__Work request__. Select every line below containing the word "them".

#### Entries supplied ####

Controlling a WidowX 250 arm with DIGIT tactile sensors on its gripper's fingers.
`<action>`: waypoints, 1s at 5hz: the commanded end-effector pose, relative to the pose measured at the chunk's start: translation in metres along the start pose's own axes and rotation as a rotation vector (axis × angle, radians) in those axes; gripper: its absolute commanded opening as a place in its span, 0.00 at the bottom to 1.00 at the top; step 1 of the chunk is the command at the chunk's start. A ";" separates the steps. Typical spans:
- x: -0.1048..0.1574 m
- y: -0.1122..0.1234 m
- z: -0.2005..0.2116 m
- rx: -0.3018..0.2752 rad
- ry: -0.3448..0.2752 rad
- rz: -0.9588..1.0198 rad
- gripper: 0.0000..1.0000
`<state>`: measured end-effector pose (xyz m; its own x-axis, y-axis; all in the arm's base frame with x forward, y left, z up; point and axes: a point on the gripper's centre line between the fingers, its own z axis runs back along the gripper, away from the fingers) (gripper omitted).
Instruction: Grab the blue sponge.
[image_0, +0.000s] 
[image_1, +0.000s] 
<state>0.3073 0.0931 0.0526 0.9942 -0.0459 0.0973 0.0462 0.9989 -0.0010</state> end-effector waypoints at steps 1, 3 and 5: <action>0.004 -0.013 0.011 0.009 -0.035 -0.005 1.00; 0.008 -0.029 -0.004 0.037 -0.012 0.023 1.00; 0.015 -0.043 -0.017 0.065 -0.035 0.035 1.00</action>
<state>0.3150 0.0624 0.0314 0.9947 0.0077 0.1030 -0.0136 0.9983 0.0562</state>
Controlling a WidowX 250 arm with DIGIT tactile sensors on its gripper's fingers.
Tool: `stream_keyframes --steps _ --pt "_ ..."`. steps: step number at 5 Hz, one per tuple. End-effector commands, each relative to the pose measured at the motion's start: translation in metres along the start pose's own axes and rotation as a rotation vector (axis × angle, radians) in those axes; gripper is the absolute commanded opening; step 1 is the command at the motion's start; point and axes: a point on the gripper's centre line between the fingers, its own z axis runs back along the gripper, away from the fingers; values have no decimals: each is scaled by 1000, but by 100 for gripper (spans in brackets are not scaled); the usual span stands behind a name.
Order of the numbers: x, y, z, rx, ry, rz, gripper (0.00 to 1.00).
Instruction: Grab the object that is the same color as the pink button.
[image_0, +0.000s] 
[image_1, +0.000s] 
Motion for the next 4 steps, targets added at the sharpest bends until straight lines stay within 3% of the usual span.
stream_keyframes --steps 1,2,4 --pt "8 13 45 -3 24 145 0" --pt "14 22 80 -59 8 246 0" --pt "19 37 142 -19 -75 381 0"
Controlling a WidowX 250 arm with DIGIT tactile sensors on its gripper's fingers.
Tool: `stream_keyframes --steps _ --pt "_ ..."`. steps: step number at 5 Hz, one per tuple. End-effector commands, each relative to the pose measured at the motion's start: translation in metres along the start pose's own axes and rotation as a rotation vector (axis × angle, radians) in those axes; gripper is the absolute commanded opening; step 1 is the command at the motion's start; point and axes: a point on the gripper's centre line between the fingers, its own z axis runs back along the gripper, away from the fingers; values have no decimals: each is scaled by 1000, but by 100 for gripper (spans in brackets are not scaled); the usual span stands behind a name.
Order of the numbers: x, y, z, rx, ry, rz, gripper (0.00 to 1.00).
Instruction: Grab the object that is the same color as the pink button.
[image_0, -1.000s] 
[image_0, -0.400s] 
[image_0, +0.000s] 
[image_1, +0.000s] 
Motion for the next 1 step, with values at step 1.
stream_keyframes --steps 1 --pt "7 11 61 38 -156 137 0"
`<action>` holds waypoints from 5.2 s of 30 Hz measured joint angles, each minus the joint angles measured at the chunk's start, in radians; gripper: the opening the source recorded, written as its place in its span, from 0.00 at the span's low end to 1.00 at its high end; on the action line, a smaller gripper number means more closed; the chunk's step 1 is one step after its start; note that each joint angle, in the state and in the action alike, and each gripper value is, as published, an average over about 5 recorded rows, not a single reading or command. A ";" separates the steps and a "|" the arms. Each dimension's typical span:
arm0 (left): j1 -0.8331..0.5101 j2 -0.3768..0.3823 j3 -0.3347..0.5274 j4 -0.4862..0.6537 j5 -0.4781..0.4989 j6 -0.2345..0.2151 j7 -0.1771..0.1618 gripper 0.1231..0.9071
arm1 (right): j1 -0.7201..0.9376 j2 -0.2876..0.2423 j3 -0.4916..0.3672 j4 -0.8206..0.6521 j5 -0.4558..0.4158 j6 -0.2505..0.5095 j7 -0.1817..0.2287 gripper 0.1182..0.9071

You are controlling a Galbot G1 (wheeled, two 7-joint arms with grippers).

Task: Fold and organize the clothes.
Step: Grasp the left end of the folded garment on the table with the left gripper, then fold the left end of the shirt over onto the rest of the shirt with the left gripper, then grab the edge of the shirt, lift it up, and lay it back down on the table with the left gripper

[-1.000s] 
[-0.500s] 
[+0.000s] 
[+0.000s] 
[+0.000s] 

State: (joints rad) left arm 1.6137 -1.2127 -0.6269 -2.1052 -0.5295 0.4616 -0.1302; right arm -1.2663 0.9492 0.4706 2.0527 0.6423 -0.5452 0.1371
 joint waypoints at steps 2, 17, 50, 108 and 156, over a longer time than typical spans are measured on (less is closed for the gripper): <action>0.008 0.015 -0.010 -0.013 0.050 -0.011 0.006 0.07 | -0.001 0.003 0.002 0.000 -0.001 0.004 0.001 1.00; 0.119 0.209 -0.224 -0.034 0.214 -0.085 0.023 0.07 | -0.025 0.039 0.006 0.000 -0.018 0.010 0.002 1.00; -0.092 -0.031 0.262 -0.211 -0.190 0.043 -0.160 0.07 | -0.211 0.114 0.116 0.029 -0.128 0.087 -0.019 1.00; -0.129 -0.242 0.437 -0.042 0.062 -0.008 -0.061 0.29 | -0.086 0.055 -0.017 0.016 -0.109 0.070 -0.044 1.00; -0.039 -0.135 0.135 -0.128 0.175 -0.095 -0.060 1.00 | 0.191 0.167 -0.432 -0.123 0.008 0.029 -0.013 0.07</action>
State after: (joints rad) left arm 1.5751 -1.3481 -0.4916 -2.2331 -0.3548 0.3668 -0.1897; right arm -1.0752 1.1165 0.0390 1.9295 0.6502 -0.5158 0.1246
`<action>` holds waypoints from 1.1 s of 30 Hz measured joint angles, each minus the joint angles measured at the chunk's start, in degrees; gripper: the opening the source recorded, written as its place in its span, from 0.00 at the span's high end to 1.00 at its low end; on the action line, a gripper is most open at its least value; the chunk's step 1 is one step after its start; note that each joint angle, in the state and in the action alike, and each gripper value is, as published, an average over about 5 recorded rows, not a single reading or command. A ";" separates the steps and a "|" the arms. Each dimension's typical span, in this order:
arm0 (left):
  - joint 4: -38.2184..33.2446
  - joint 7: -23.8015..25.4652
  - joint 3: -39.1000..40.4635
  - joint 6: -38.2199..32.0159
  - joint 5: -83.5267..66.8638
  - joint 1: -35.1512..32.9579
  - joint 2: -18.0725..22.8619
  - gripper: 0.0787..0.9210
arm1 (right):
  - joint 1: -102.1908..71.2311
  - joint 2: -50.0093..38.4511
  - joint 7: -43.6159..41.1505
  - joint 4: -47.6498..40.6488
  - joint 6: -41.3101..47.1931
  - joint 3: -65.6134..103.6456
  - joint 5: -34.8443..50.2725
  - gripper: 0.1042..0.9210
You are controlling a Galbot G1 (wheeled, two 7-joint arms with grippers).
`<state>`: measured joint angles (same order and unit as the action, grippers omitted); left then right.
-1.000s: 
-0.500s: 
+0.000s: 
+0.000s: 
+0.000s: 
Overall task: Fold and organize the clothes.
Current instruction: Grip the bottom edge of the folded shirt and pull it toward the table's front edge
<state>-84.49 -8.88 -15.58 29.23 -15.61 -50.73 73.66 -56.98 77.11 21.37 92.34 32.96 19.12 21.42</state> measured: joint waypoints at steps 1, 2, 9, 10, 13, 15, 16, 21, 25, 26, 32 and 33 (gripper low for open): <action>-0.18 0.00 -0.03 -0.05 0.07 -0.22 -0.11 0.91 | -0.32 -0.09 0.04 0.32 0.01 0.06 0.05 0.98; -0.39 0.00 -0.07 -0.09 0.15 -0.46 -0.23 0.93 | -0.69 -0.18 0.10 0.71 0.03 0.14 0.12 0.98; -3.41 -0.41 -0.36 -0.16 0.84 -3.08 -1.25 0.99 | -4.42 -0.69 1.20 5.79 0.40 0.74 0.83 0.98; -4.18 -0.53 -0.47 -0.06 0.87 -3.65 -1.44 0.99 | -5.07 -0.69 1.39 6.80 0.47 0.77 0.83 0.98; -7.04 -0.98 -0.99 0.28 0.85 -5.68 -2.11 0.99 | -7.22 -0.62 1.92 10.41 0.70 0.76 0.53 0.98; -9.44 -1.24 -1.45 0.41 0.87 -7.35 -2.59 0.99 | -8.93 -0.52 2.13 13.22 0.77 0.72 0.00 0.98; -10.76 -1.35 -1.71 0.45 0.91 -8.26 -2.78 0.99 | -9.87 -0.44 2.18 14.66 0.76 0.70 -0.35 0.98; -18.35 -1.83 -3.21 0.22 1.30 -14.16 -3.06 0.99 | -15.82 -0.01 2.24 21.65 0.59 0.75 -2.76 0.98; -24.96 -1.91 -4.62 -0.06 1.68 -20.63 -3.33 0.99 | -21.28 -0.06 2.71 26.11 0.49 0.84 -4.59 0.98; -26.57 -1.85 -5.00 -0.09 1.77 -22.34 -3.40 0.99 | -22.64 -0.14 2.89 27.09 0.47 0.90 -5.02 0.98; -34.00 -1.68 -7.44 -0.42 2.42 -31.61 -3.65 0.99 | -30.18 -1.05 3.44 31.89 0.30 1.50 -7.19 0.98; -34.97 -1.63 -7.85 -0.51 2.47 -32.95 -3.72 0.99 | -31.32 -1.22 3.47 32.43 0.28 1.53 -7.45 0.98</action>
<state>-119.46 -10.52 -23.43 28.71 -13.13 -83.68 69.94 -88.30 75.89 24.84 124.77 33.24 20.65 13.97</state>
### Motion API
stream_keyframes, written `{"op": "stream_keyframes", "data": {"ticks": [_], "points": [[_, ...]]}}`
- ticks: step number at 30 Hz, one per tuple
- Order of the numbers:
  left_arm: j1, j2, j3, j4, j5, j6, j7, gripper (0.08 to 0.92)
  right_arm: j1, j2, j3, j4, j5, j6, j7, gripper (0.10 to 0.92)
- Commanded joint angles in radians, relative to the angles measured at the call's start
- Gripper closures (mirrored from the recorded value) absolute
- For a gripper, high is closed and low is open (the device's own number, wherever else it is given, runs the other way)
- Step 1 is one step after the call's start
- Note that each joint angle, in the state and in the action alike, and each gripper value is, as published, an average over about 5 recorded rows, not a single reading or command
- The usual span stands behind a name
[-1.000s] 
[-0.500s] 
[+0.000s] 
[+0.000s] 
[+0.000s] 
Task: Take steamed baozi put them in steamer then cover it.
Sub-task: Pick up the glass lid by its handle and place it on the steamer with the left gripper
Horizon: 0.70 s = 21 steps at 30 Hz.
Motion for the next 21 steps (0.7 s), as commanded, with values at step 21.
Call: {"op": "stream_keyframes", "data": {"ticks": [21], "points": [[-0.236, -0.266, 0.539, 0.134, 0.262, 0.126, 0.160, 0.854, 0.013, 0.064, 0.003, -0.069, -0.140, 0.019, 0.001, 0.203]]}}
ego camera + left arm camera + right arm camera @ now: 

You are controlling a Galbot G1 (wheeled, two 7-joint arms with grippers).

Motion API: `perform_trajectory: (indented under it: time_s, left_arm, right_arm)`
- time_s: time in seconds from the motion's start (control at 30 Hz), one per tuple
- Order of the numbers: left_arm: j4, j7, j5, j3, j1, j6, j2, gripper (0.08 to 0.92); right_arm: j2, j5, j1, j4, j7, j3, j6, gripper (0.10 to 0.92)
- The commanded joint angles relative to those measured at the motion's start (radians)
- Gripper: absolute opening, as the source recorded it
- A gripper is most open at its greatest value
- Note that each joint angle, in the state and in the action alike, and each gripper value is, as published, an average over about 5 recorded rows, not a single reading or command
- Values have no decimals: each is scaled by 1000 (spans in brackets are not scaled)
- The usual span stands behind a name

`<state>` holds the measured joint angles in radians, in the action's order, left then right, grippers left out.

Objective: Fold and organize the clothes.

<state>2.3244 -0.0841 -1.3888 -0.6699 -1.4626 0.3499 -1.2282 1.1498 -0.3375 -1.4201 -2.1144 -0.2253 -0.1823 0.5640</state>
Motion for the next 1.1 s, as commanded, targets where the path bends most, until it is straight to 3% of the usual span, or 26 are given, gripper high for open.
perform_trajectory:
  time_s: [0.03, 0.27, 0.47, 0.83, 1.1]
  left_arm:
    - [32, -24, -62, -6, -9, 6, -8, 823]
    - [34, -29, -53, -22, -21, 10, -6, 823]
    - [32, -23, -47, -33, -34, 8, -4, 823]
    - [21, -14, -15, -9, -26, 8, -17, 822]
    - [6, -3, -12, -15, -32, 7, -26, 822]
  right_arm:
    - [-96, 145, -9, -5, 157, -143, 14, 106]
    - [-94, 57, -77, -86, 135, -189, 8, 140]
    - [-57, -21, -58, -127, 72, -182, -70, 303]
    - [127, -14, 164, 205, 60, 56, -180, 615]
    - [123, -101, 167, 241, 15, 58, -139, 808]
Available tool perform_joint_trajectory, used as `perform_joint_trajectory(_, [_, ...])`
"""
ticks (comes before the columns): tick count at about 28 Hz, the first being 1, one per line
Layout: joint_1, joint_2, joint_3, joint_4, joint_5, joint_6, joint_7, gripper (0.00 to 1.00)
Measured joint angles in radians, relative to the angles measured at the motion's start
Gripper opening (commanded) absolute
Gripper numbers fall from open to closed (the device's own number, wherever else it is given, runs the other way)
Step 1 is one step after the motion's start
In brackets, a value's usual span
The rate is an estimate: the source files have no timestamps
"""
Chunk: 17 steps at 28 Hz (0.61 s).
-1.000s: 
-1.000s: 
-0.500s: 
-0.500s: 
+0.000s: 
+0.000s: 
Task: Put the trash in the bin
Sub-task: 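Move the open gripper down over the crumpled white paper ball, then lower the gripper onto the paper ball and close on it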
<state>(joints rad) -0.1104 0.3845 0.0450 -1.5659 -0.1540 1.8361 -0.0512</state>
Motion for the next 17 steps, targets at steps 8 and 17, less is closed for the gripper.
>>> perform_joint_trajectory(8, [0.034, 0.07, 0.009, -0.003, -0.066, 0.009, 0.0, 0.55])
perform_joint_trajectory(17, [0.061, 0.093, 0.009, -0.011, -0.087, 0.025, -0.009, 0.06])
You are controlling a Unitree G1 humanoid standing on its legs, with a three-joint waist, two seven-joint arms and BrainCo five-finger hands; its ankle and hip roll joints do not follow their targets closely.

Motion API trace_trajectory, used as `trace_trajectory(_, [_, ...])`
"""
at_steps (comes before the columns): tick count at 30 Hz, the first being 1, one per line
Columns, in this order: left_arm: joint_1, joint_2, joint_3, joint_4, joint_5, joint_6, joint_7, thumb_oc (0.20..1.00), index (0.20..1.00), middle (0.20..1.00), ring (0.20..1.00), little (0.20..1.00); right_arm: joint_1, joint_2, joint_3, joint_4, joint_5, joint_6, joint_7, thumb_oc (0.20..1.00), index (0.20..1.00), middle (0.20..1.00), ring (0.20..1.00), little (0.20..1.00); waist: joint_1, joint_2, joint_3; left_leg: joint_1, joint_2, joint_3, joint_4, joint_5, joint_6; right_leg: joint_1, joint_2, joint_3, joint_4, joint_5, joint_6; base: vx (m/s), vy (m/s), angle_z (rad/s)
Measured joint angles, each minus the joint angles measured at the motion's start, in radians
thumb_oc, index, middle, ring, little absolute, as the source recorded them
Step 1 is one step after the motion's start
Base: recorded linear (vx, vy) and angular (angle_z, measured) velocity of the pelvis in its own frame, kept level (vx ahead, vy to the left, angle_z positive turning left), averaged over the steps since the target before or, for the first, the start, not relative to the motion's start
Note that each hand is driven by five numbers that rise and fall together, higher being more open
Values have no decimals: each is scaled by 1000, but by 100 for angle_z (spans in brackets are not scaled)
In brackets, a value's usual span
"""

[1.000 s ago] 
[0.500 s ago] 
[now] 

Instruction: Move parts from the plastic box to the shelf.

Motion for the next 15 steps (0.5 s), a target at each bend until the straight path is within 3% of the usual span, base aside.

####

__Response__.
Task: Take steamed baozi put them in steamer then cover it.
thumb_oc, index, middle, ring, little absolute, as the source recorded them

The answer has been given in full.